What you will do: Output the data in full and exactly as presented.

Collected data Start Marker

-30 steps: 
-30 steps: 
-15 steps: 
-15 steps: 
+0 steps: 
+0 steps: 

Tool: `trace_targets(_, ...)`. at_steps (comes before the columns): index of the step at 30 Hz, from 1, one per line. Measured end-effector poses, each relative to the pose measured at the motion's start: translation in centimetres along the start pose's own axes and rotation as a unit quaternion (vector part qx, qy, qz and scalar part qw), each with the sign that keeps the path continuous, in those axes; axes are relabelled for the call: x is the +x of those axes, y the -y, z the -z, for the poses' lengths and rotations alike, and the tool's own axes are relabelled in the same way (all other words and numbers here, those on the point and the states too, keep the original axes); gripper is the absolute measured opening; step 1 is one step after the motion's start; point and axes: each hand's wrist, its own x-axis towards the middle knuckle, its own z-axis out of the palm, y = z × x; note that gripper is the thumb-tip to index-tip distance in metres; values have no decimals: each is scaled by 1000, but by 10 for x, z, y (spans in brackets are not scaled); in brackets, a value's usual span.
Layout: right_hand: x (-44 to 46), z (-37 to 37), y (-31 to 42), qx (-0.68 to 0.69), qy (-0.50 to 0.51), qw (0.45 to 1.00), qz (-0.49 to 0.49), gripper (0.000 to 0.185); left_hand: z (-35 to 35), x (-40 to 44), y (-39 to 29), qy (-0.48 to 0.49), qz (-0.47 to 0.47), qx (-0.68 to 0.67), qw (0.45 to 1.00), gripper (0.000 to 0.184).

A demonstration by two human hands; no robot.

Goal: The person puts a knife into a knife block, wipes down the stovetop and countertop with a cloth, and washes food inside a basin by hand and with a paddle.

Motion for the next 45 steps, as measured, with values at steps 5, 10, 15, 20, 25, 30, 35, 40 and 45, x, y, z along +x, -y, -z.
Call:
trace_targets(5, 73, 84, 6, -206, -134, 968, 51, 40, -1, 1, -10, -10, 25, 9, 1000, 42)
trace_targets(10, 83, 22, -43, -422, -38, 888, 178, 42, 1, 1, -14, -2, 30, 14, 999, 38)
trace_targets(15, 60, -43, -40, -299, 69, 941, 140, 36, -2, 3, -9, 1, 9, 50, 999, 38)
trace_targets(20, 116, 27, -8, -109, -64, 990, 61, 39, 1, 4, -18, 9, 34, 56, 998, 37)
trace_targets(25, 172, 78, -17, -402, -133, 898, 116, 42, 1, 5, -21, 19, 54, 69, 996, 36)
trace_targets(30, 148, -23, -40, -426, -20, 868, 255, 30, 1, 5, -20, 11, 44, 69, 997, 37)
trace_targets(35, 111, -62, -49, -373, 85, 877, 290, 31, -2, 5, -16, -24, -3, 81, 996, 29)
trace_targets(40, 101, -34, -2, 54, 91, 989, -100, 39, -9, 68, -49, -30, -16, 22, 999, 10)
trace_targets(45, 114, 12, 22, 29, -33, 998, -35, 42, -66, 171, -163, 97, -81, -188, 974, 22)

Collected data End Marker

Expected answer:
-30 steps: 
-30 steps: 
-15 steps: 
-15 steps: 
+0 steps: 
+0 steps: 

Tool: `trace_targets(_, ...)`. at_steps (comes before the columns): index of the step at 30 Hz, from 1, one per line. Measured end-effector poses, each relative to the pose measured at the motion's start: translation in centimetres along the start pose's own axes and rotation as a unit quaternion (vector part qx, qy, qz and scalar part qw), each with the sign that keeps the path continuous, in those axes; axes are relabelled for the call: x is the +x of those axes, y the -y, z the -z, for the poses' lengths and rotations alike, and the tool's own axes are relabelled in the same way (all other words and numbers here, those on the point and the states too, keep the original axes); gripper is the absolute measured opening; step 1 is one step after the motion's start; point and axes: each hand's wrist, its own x-axis towards the middle knuckle, its own z-axis out of the palm, y = z × x; note that gripper is the thumb-tip to index-tip distance in metres; values have no decimals: each is scaled by 1000, but by 10 for x, z, y (spans in brackets are not scaled); in brackets, a value's usual span.
Layout: right_hand: x (-44 to 46), z (-37 to 37), y (-31 to 42), qx (-0.68 to 0.69), qy (-0.50 to 0.51), qw (0.45 to 1.00), qz (-0.49 to 0.49), gripper (0.000 to 0.185); left_hand: z (-35 to 35), x (-40 to 44), y (-39 to 29), qy (-0.48 to 0.49), qz (-0.47 to 0.47), qx (-0.68 to 0.67), qw (0.45 to 1.00), gripper (0.000 to 0.184).

A demonstration by two human hands; no robot.

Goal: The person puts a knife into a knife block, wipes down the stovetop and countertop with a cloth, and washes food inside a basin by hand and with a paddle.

Motion for the next 45 steps, as measured, with values at steps 5, 10, 15, 20, 25, 30, 35, 40 and 45, x, y, z along +x, -y, -z.
Call:
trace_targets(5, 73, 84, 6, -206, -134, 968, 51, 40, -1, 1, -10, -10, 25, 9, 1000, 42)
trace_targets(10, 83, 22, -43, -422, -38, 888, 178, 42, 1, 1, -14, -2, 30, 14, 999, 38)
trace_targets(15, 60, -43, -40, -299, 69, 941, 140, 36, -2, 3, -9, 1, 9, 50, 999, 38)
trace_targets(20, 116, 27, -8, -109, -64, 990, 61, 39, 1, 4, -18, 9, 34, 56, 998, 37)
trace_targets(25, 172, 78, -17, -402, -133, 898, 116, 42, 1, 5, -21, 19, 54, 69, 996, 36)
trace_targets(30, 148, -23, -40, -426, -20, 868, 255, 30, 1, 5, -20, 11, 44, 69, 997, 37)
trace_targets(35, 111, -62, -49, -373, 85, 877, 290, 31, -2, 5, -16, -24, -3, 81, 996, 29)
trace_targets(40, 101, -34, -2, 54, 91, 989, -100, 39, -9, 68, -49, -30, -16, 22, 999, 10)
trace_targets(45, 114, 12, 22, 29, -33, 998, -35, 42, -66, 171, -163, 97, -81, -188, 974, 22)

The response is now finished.